▶ [WHAT THE TASK REQUIRES] Starting at the line below holding "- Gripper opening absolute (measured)" and stopping at the line holding "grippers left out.", print every line exactly, both ends included, and leave the rest out.

INFORMATION SHOWN section start

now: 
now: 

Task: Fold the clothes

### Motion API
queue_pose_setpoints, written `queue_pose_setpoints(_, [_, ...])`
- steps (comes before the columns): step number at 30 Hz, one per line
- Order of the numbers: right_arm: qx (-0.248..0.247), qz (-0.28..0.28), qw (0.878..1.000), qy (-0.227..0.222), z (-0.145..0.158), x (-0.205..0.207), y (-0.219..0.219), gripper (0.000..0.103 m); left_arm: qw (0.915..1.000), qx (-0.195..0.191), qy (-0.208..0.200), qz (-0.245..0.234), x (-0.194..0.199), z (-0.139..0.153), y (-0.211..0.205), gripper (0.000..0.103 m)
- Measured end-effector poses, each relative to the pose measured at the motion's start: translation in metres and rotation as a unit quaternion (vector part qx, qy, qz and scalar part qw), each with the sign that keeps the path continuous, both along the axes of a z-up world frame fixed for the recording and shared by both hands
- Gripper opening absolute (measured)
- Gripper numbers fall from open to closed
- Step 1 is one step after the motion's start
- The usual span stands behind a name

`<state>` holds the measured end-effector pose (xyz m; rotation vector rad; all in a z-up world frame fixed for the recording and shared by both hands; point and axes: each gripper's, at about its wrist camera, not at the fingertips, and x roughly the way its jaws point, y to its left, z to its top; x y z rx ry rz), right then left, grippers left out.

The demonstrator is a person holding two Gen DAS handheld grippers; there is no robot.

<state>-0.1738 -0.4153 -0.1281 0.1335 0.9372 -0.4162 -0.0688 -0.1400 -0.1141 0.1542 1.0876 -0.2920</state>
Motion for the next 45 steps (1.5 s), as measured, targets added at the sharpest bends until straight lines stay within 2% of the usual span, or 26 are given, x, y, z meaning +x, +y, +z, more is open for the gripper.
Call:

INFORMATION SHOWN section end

▶ [EXERCISE RESPONSE]
- Gripper opening absolute (measured)
- Gripper numbers fall from open to closed
- Step 1 is one step after the motion's start
- The usual span stands behind a name

`<state>` holds the measured end-effector pose (xyz m; rotation vector rad; all in a z-up world frame fixed for the recording and shared by both hands; point and axes: each gripper's, at about its wrist camera, not at the fingertips, and x roughly the way its jaws point, y to its left, z to its top; x y z rx ry rz), right then left, grippers left out.

For this exercise, nothing more remains to be done.